Monday, November 19, 2007

Ballina: Enjoying the Insecurities

We travelled to Sydney on a prop plane out of the Ballina Airport, your typical tiny one-strip airport with an unstaffed self-return rental car desk where you just drop your keys in a hole and presumably a rental agent will pick them up a few hours/days/weeks later.

This airport was truly off the grid – our tickets were handwritten. Handwritten!?!

Unlike small US airports, it wasn’t just easy to get through security, there wasn’t any security to speak of. As if by law and funded by careless tax payers, there was a metal detector and x-ray belt station, but a sign simply said “CLOSED.”

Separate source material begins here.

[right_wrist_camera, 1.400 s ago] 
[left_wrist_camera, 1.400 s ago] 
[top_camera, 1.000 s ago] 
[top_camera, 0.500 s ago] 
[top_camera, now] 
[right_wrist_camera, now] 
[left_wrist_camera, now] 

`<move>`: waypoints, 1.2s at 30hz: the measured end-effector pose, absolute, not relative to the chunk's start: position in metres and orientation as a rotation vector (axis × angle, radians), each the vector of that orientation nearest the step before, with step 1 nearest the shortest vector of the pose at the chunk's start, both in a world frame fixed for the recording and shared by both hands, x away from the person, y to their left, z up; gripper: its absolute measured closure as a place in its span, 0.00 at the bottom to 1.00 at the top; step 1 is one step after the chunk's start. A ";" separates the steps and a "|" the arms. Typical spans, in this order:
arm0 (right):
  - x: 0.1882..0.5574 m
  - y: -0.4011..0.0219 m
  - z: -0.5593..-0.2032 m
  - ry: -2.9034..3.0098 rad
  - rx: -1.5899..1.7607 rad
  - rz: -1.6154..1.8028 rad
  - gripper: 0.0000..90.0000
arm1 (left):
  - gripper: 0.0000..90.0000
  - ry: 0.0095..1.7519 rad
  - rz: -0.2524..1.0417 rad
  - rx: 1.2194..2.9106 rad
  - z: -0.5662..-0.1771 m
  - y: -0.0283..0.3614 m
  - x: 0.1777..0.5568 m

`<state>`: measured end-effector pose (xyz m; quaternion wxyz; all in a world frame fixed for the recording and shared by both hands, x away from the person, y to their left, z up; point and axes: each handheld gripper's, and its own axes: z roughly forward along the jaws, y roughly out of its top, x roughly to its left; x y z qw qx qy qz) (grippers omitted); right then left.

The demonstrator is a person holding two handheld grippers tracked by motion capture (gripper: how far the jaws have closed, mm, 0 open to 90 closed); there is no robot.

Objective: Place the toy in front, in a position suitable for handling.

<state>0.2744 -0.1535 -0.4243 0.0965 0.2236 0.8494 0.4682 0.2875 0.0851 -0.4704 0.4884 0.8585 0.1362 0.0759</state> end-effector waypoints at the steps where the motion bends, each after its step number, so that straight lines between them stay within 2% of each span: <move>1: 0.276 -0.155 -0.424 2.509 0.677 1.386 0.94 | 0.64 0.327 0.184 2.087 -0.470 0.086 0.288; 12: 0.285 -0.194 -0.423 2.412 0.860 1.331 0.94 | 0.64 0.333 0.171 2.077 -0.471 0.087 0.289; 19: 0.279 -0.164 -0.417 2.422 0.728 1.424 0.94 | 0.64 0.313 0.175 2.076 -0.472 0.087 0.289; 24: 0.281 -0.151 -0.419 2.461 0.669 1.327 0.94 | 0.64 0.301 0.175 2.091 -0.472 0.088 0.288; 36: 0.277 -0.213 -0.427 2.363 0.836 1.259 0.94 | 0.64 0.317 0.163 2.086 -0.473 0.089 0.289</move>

The same man that wrote out our tickets and took our luggage said “time to board” and we headed for a single glass door with our tickets held out to show. And to further prove the trouble-free approach to flying out of Ballina, no one even cared to look at our tickets before we got on the plane. You literally could have walked into the airport and stepped onto to free flight to Sydney - not a soul would have noticed.

The Ballina Airport was truly refreshing, if not a little shocking, because in my opinion, small US airports are more difficult to pass through. I often find the small-town security employees take their job much too seriously and treat the situation as if West Moose Pass is at Threat-Level Red.

Ballina: just another way to detox from American logistics.